Plaintiffs argue that all of the patches were "worthless and unusable to Plaintiffs due to the risk of exposure to a fatal narcotic overdose from merely opening their pouches." *fn26 But there is no evidence that any of Plaintiffs' participants were subjected to a risk not warned against in the package insert (the possibility that patches may be damaged), or that any of the participants even received damaged patches. The untenable nature of Plaintiffs' argument was summarized by the Court of Appeals for the Fifth Circuit in a similar case:

The wrongs [Plaintiffs] allege -- failure to warn and sale of a defective product-are products liability claims. Yet, the damages they assert -- benefit of the bargain, out of pocket expenditures-are contract law damages. The plaintiffs apparently believe that if they keep oscillating between tort and contract law claims, they can obscure the fact that they have asserted no concrete injury. *fn27

Plaintiffs here contend that they need not establish a defective product because their claims are not products liability claims but are instead "based on Defendants' uniform misrepresentations in their fentanyl patch labeling and their gross failure to assure their patches actually delivered the drug in the dose and duration claimed in the labeling." *fn28 Plaintiffs, however, have not established either that they relied on any of the alleged misrepresentations, or that the alleged misrepresentations affected them; that is, that they paid for patches that did not deliver the drug in the dose and duration claimed in the labeling. Plaintiffs cannot recover if they "paid for an effective pain killer, and [their members] received just that-the benefit of [their] bargain." *fn29 Although Plaintiffs argue that "Defendants promised one thing but delivered another," *fn30 there is simply no evidence that "another" was in fact delivered to any of Plaintiffs' members.

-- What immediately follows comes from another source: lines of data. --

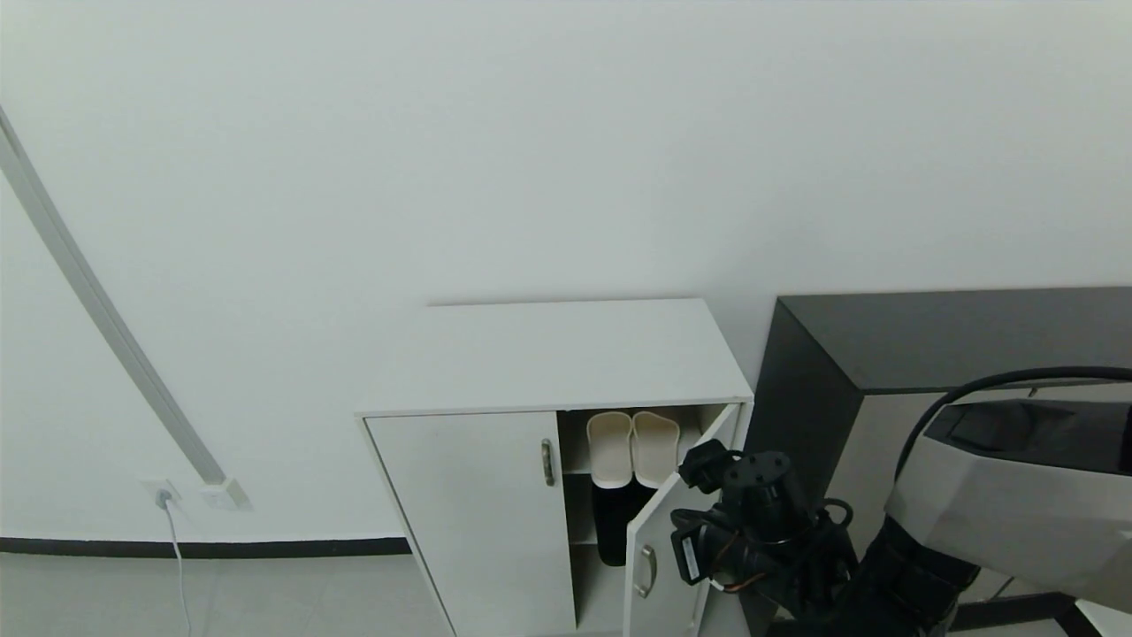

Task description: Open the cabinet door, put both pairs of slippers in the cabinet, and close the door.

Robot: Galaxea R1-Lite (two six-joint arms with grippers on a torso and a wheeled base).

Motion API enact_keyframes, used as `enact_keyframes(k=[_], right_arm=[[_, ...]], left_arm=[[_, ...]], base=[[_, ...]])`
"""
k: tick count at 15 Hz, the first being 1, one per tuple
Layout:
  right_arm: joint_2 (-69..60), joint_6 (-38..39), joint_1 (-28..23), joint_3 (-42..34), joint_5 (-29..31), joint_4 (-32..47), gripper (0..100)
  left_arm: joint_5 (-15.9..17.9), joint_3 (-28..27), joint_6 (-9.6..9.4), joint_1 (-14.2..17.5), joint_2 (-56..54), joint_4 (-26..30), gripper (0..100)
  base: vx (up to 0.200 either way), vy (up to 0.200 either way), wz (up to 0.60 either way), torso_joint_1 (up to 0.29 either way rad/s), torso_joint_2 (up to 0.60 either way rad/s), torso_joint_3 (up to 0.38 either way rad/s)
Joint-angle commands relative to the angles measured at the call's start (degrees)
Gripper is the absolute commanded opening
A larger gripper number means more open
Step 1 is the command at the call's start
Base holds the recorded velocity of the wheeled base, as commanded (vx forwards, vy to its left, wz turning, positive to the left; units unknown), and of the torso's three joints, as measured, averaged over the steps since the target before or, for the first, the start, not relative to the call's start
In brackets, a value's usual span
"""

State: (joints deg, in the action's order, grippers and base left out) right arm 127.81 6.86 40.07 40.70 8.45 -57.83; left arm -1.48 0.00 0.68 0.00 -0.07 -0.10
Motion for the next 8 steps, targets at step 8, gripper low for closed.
enact_keyframes(k=[8], right_arm=[[8.6,-0.1,-1.8,12.3,0.1,0.1,0]], left_arm=[[-0.3,0.0,0.11,0.0,0.1,-0.1,0]], base=[[0.0,0.0,0.0,0.0,0.0,0.0]])
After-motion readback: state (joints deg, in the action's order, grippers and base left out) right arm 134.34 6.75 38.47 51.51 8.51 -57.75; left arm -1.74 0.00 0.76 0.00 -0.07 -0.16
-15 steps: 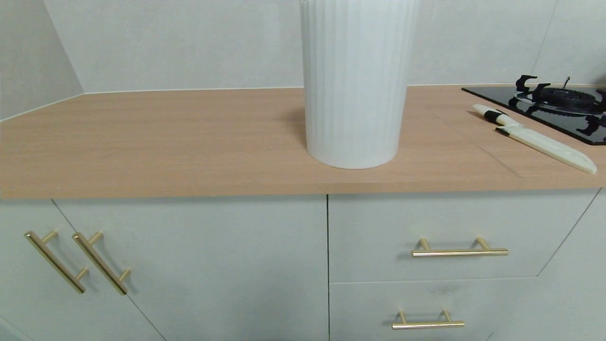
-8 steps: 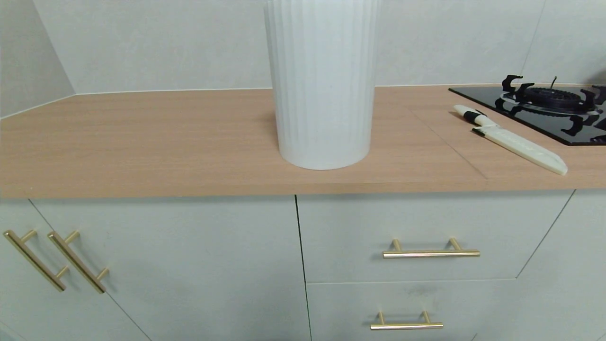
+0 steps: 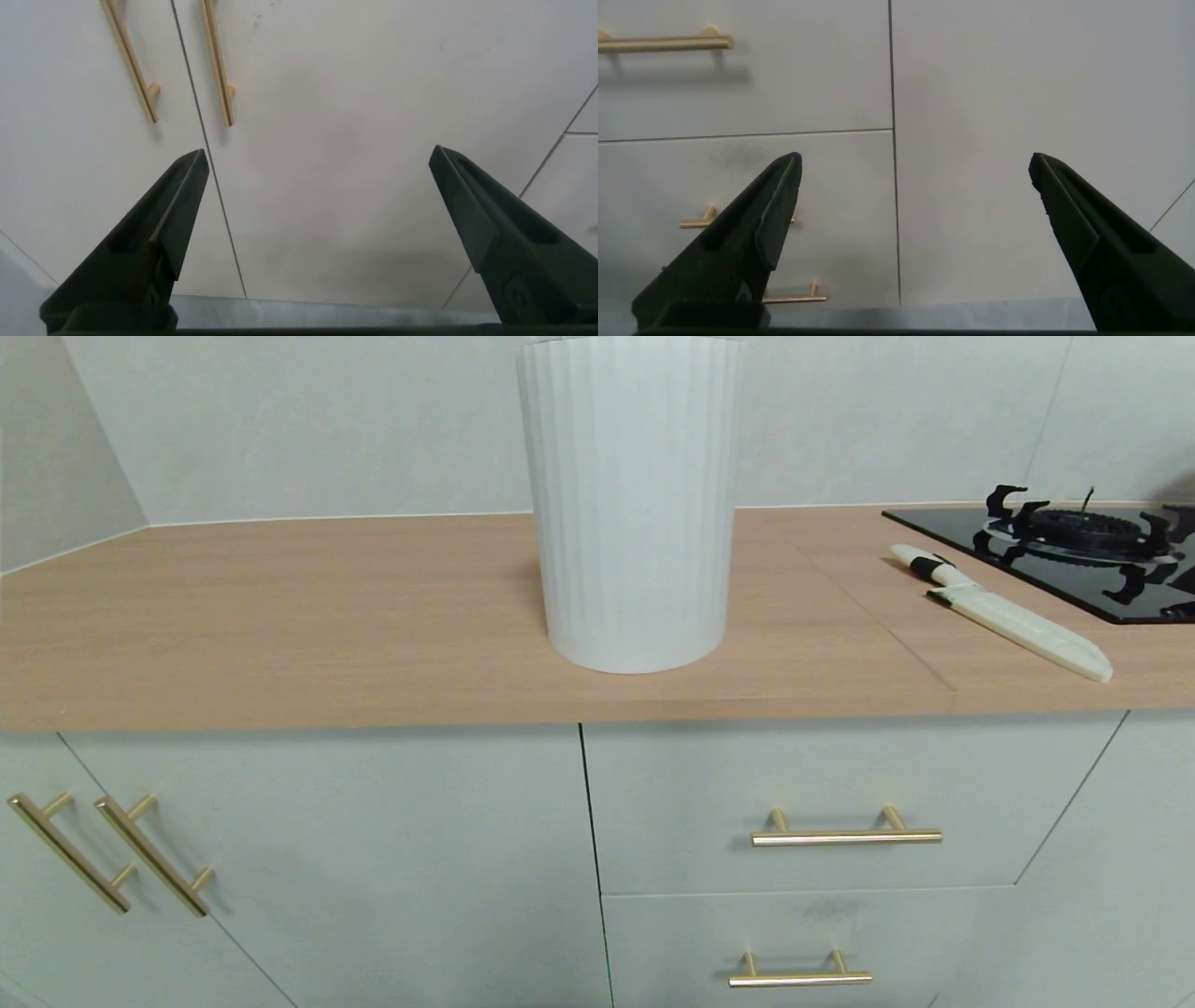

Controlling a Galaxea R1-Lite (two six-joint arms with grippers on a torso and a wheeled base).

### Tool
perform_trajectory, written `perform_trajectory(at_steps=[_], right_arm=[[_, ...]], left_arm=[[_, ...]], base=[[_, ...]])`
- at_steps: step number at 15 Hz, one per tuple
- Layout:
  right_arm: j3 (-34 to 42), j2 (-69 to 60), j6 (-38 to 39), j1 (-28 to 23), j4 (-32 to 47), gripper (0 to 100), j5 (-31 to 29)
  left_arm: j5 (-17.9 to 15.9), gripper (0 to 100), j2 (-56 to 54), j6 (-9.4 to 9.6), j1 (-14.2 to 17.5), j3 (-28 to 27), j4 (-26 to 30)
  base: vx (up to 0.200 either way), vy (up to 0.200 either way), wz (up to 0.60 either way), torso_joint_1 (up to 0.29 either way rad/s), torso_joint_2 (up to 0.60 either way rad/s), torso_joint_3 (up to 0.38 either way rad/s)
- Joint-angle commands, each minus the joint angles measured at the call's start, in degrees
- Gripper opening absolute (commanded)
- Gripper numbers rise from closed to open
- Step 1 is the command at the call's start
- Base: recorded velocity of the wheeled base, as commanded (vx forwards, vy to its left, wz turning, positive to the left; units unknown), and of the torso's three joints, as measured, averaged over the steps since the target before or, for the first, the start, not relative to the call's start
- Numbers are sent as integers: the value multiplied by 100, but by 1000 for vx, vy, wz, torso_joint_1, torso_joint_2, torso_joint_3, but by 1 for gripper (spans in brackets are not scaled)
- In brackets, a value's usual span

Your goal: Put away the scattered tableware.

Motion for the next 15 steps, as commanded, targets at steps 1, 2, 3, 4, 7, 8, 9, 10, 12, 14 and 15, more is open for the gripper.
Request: perform_trajectory(at_steps=[1,2,3,4,7,8,9,10,12,14,15], right_arm=[[1,9,0,-2,-1,100,0],[1,9,0,7,-1,100,0],[1,9,0,7,-1,100,0],[1,9,0,7,-1,100,0],[1,9,0,7,-1,100,0],[1,9,0,7,-1,100,0],[1,9,0,7,-1,100,0],[1,9,0,7,-1,100,0],[1,9,0,-2,-1,100,0],[1,9,0,-2,-1,100,0],[1,9,0,7,-1,100,0]], left_arm=[[7,100,2,-1,0,-4,5],[7,100,2,-1,0,-4,5],[7,100,2,7,0,-4,5],[-2,100,2,-1,0,-4,5],[7,100,2,-1,0,-4,5],[7,100,2,-1,0,-4,5],[7,100,2,7,0,-4,-4],[7,100,2,-1,0,-4,5],[7,100,2,-1,0,-4,5],[-2,100,2,-1,0,-4,-4],[-2,100,2,-1,0,-4,5]], base=[[0,0,0,2,-222,-217],[0,0,0,32,-222,-300],[0,0,0,27,-149,-330],[0,0,0,80,-388,-364],[0,0,0,82,-530,-339],[0,0,0,119,-471,-349],[0,0,0,115,-461,-344],[0,0,0,134,-452,-325],[0,0,0,151,-464,-320],[0,0,0,156,-474,-322],[0,0,0,168,-471,-320]])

Without evidence that Plaintiffs paid for discarded or returned patches, "[i]t is not enough to allege that a product line contains a defect or that a product is at risk for manifesting this defect; rather, the plaintiffs must [demonstrate] that their product actually exhibited the alleged defect." *fn31 The only evidence-as opposed to argument-cited by Plaintiffs for the proposition that all of the patches were worthless is the fact that all of the recalled patches returned to Defendants were destroyed without regard to whether they were damaged. *fn32 Because Plaintiffs have no evidence that any patches for which they paid were part of the returned and destroyed lots, Defendants' handling of the returned patches is legally irrelevant. *fn33

IV. C ONCLUSION

Plaintiffs have proved unable to support the allegations in their Complaint with evidence of actual injury. Defendants' motion for summary judgment therefore will be granted.